> _How to complete this task_: What you return should be exactly the lines from the one containing "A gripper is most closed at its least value" down to the final line of the listing, with nothing else.

> _Supplied data_:
■ ■ ■ ■ ■ ■ ■
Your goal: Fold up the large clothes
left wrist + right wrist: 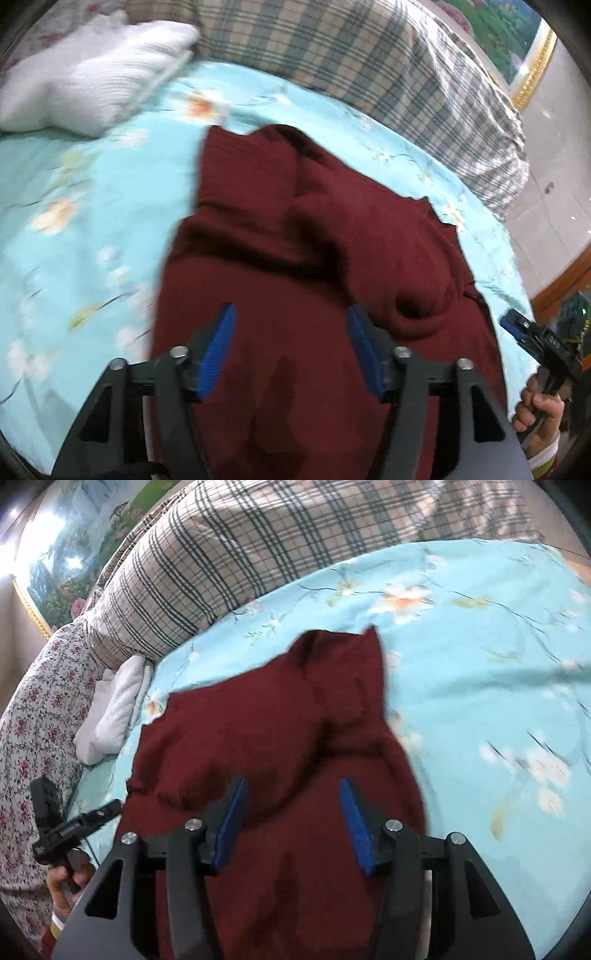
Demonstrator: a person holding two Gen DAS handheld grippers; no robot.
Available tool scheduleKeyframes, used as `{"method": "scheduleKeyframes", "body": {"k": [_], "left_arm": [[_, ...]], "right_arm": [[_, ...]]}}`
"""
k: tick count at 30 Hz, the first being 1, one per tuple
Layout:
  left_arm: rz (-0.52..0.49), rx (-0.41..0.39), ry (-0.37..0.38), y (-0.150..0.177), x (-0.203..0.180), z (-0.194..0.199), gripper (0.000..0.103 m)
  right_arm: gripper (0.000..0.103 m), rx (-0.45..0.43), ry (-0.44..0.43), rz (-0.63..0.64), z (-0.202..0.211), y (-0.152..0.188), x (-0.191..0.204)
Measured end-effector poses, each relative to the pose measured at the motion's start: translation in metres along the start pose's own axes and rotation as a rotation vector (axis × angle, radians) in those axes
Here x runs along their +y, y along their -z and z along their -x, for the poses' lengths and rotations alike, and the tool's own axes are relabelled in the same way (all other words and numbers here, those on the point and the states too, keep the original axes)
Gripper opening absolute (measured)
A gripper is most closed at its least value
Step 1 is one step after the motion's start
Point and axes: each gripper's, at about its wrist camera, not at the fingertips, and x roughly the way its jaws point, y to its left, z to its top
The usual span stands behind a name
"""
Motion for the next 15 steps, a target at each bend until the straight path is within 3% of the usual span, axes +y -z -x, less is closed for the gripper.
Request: {"method": "scheduleKeyframes", "body": {"k": [2, 6, 10, 13, 15], "left_arm": [[0.021, 0.006, -0.034, 0.012, 0.015, 0.014, 0.077], [0.056, 0.053, -0.059, 0.037, 0.045, 0.027, 0.08], [0.104, 0.103, -0.023, 0.056, 0.065, 0.028, 0.081], [0.083, 0.143, 0.053, 0.064, 0.061, 0.031, 0.092], [0.048, 0.179, 0.103, 0.07, 0.054, 0.03, 0.094]], "right_arm": [[0.053, 0.005, 0.032, -0.008, 0.009, 0.013, -0.009], [0.053, -0.01, 0.062, -0.059, 0.034, 0.033, -0.037], [0.053, 0.013, 0.047, -0.104, 0.048, 0.049, -0.057], [0.053, 0.061, -0.037, -0.144, 0.045, 0.064, -0.065], [0.053, 0.112, -0.171, -0.174, 0.039, 0.078, -0.065]]}}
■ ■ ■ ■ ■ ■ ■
> _Exercise response_:
A gripper is most closed at its least value
Step 1 is one step after the motion's start
Point and axes: each gripper's, at about its wrist camera, not at the fingertips, and x roughly the way its jaws point, y to its left, z to its top
The usual span stands behind a name
"""
Motion for the next 15 steps, a target at each bend until the straight path is within 3% of the usual span, axes +y -z -x, less is closed for the gripper.
Request: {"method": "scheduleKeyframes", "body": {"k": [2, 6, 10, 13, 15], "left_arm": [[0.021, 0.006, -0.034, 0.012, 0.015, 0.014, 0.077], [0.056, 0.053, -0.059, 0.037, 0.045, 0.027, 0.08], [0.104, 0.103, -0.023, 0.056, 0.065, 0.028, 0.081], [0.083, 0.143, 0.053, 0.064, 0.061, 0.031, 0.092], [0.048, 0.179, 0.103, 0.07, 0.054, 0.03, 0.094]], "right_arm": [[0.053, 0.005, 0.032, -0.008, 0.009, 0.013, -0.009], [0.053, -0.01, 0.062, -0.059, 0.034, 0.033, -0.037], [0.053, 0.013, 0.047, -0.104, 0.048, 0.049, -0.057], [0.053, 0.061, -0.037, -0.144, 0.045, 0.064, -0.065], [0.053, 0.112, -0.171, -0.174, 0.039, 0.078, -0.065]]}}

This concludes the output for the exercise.